§ Required action:
Please retype the material beneath this task exactly, starting with its first line and finishing with the line containing "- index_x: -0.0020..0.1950".

====

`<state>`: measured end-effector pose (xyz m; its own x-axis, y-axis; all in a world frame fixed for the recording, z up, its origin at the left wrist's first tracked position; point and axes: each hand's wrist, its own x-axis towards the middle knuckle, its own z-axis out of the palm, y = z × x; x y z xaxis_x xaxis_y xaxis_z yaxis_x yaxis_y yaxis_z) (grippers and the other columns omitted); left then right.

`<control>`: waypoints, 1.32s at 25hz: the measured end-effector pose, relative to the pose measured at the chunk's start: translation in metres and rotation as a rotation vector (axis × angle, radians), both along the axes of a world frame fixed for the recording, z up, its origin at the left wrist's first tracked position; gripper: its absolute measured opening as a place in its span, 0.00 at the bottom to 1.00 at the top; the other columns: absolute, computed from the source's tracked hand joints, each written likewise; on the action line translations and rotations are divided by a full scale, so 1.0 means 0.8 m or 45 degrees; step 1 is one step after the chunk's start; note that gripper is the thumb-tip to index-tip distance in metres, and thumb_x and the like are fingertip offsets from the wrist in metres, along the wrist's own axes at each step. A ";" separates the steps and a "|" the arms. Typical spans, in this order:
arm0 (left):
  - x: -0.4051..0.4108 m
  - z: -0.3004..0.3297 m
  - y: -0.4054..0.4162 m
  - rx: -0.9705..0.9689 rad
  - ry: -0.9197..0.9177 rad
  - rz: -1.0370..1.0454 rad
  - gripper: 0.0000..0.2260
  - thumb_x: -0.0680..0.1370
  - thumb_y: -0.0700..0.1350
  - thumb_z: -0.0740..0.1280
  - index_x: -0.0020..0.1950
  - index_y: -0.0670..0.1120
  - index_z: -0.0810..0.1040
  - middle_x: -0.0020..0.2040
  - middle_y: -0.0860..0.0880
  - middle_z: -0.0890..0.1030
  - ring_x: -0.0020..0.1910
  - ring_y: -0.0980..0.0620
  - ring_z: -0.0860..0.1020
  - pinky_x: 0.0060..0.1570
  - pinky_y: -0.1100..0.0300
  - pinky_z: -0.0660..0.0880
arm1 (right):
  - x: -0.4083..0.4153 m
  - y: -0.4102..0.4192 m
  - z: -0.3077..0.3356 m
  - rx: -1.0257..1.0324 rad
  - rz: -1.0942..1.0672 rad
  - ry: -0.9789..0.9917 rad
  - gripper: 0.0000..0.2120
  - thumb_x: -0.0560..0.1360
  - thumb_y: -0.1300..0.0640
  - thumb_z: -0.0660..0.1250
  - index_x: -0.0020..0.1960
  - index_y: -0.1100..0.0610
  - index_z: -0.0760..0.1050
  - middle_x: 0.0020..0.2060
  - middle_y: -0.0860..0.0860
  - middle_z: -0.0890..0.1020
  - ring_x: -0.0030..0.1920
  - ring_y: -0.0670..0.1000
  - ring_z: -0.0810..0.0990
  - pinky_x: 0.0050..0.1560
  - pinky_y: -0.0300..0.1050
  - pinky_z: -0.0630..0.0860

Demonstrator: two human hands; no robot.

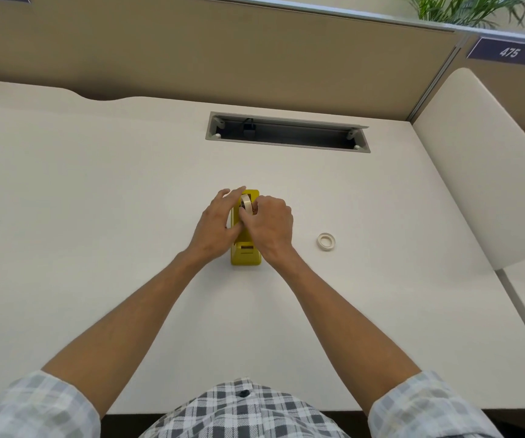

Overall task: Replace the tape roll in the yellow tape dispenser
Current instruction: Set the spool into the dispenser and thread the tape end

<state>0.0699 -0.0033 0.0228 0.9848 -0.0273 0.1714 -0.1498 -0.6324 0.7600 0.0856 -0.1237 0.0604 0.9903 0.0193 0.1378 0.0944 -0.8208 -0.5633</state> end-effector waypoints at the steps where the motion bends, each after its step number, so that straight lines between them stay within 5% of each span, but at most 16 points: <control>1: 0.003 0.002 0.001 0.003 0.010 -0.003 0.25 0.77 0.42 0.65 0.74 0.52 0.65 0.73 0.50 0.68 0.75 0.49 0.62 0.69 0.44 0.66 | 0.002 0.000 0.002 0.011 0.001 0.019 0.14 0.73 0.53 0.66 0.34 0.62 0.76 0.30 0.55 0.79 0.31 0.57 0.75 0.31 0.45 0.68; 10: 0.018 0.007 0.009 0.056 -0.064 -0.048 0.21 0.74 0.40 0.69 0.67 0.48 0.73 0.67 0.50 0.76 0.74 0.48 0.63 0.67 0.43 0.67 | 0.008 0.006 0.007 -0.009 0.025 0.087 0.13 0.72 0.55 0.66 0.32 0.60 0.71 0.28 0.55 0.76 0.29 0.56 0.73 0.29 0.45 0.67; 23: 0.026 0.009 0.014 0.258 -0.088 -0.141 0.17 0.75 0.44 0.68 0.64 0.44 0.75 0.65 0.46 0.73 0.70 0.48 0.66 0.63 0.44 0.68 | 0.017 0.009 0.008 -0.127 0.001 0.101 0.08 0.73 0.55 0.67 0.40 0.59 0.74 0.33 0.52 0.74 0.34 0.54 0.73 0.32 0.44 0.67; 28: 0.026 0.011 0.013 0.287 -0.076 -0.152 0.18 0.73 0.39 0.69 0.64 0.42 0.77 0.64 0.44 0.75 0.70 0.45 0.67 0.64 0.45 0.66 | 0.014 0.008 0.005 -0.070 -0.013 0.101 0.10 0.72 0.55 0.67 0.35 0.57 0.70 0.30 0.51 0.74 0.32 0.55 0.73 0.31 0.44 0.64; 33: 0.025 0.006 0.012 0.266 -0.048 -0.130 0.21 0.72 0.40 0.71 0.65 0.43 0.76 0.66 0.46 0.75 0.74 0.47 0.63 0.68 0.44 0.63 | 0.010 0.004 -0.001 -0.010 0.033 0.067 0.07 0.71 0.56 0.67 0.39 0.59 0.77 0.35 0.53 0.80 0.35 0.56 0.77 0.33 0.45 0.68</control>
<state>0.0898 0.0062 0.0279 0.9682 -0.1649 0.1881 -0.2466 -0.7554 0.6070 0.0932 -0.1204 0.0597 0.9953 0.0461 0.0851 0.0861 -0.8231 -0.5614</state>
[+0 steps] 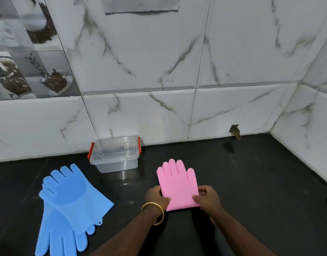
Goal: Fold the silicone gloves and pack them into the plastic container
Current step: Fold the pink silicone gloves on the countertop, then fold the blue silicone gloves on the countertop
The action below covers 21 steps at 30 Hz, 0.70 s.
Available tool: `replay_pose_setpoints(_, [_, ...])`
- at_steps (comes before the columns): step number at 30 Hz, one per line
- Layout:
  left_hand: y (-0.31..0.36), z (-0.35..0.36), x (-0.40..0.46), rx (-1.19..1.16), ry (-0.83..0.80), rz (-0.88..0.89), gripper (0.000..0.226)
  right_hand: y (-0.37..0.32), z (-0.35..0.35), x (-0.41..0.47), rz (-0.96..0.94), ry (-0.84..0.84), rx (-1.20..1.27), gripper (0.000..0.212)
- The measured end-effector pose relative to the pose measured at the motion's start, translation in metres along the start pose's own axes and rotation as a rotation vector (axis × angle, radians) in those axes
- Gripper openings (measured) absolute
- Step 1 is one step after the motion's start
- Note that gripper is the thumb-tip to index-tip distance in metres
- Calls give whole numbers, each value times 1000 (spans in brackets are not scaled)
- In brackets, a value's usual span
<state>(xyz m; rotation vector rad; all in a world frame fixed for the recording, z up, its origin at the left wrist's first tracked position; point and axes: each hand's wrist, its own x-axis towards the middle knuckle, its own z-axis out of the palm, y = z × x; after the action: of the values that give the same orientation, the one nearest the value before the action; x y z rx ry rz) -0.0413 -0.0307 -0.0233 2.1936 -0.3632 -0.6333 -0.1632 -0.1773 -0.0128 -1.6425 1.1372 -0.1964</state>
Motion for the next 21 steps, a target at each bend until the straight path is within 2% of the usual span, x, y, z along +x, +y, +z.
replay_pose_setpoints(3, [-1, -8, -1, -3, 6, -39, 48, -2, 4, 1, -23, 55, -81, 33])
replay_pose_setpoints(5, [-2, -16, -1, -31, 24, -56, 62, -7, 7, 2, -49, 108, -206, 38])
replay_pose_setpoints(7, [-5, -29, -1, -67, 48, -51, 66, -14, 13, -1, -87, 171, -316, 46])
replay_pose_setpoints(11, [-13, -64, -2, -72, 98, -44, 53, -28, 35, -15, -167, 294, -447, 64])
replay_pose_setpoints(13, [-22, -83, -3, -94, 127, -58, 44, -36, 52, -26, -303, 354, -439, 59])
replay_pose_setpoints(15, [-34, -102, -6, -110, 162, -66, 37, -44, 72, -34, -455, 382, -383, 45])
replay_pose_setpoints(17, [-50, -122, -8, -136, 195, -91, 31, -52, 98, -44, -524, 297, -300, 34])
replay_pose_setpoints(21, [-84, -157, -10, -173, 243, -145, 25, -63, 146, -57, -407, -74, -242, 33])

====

§ Result of the task:
`<state>`: measured end-effector pose (xyz m; its own x-axis, y-axis; all in a world frame fixed for the recording, z up, its origin at the left wrist's first tracked position; point and axes: each hand's wrist, its own x-axis towards the middle knuckle, its own z-axis out of the palm, y = z × x; x y z xaxis_x xaxis_y xaxis_z yaxis_x yaxis_y yaxis_z) (grippers and the other columns omitted); left then right.

`<control>`: waypoints, 1.32s at 25hz: the measured end-effector pose, relative to the pose measured at the chunk's start: translation in metres and rotation as a rotation vector (axis × angle, radians), both along the axes of a world frame fixed for the recording, z up, its origin at the left wrist's first tracked position; gripper: its absolute measured opening as a place in its span, 0.00 at the bottom to 1.00 at the top; the other columns: absolute, computed from the source's tracked hand joints, each written likewise; on the action line translations and rotations are divided by a full scale, so 1.0 means 0.8 m or 45 degrees; step 1 is one step after the chunk's start; note that gripper is the thumb-tip to index-tip distance in metres, and thumb_x and the like are fingertip offsets from the wrist in metres, along the wrist's own axes at each step. A ";" separates the steps and a "|" the arms. Typical spans, in this order:
arm0 (left):
  - x: -0.4051..0.4108 m
  - z: -0.3004..0.3297 m
  - y: -0.4054..0.4162 m
  - rx: -0.9705..0.9689 rad
  - ry: -0.9197..0.9177 rad
  - rz: -1.0370..1.0454 rad
  - gripper: 0.0000..0.2260
  - thumb_x: -0.0680..0.1370
  - thumb_y: -0.0700..0.1350
  - thumb_z: -0.0740..0.1280
  - index_x: -0.0020..0.1950

This exercise has no more to it.